In addition, that (a) both studies having assessed immunoreactivity against isolated antigens found significantly increased odds of γ-enolase antibody, but not aldolase C antibody, seropositivity in primary OCD compared with controls, and (b) four studies identified primary OCD group peak bands corresponding to the γ/α-enolase doublet, supports the specific nature of the observed association between primary OCD and autoimmunity. Supporting this interpretation, of the neuronal glycolytic enzymes, γ-enolase exhibits the greatest degree of proteomic sequence overlap with streptococcal pyogenes surface proteins (49%, expected chance identity = 1.0×10-109). Reference Dale, Candler, Church, Wait, Pocock and Giovannoni49 Arguing against this interpretation, however, despite the fact that pyruvate kinase M1 also exhibits considerable homology (38% proteomic sequence overlap) we observed no significant difference in the odds of seropositivity in primary OCD compared with controls in studies utilising recombinant pyruvate kinase as the isolate test antigen. Whether the latter finding is a consequence of Type II error is unknown. Last, existing evidence indicates that those with primary OCD are associated with 5.6-fold increased odds of ABGA CSF-positivity compared with healthy controls. If replicated, these data also favour the hypothesis that primary OCD is autoimmune-mediated in some patients.
Limitations
Results of this meta-analysis should be interpreted in light of several limitations. First, although sensitivity, subgroup and meta-regression analyses indicated that the observed effect of increased odds of ABGA seropositivity in primary OCD compared with controls remains robust to numerous conditionals, the possibility that residual confounding occurred cannot be excluded. Potential confounders that we did not assess include history of streptococcal exposure, autoimmune disease, immunotherapy and psychotropic medication. Second, interstudy variability in the sensitivity and specificity of immunostaining assays due to methodological heterogeneity limits the validity of inferences regarding the absolute odds of ABGA positivity in each study group. Even if this were definitively shown to be the case, however, it would not necessarily affect the ORs relating the proportions of ABGA-positive participants in each group.
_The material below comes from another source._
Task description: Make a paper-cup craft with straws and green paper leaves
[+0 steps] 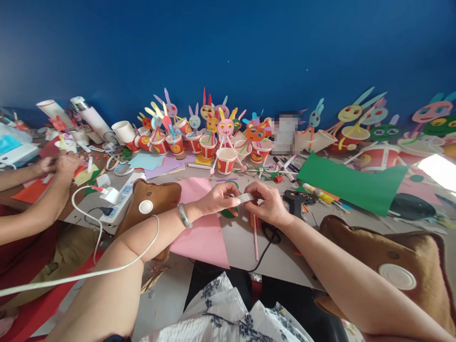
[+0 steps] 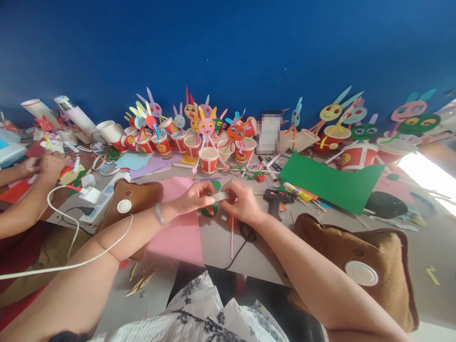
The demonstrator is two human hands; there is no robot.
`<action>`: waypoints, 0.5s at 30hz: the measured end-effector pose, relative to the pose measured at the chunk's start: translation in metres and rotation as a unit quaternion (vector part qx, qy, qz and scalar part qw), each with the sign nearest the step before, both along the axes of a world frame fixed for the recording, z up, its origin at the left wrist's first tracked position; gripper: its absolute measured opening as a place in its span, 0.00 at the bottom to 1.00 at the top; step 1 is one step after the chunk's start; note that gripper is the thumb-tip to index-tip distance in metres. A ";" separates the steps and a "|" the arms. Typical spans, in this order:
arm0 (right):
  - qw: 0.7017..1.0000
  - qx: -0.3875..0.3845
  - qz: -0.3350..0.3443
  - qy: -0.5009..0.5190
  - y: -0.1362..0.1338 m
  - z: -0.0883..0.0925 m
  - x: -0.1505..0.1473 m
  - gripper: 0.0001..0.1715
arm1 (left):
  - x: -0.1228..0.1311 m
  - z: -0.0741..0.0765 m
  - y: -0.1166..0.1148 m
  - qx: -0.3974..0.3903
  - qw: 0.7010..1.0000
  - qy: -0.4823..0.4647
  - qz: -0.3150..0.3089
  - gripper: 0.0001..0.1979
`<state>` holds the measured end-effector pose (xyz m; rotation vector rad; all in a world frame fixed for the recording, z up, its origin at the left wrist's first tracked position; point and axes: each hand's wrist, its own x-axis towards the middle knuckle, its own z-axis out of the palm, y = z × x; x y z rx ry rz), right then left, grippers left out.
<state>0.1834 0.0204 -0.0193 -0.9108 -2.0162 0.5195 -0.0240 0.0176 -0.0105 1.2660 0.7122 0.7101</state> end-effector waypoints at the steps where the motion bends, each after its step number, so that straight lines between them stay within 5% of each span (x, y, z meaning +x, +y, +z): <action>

Last, that none of the eligible studies tested for seropositivity using isolated forms of other putative ABGA antigens (lysoganglioside GM1, tubulin, DR1 or DR2) restricts our ability to comment directly on their relationship with primary OCD. Since antibodies directed against these antigens are known to induce frank chorea in Sydenham chorea, Reference Brimberg, Benhar, Mascaro-Blanco, Alvarez, Lotan and Winter27-Reference Kirvan, Swedo, Snider and Cunningham30 our observation that only one included study identified a primary OCD group peak band corresponding to one of these antigens (tubulin, 55 kDa) Reference Morer, Lazaro, Sabater, Massana, Castro and Graus69 may reflect the absence of overt movement sequelae in primary OCD.
Implications
According to Witebsky’s postulates of criteria defining auto-immunity, our results constitute circumstantial evidence of autoimmunity in a subset of primary OCD. Reference Rose and Bona72,Reference Witebsky, Rose, Terplan, Paine and Egan73 To determine whether ABGA are pathogenic, epiphenomena or biomarkers of concomitant autoimmunity secondary to basal ganglia injury (antigen spreading), requires pre-clinical experimental studies designed to provide indirect or direct evidence of autoimmunity. Reference Rose and Bona72,Reference Witebsky, Rose, Terplan, Paine and Egan73 Such studies might be modelled after those supporting the pathogenicity of ABGA in PANS and Sydenham chorea. Reference Brimberg, Benhar, Mascaro-Blanco, Alvarez, Lotan and Winter27,Reference Kirvan, Swedo, Heuser and Cunningham29,Reference Kirvan, Swedo, Snider and Cunningham30,Reference Kirvan, Swedo, Kurahara and Cunningham43 Implicit in the design of these experimental studies is an analysis of which, if any, specific epitopes are pathogenic, and whether ABGA-antigen interactions influence signal transduction. Future studies should evaluate the relationship between ABGA positivity and established abnormalities of the CSTS, Reference Radua, van den Heuvel, Surguladze and Mataix-Cols14 glutamatergic tone, Reference Pittenger, Bloch and Williams17 and other genetic abnormalities among those with primary OCD. Reference Rotge, Aouizerate, Tignol, Bioulac, Burbaud and Guehl24,Reference Fluitman, Denys, Vulink, Schutters, Heijnen and Westenberg74-Reference Poe76 Such studies are likely to clarify whether these abnormalities - largely derived from separate lines of investigation - reflect convergent mechanisms in the pathogenesis of OCD.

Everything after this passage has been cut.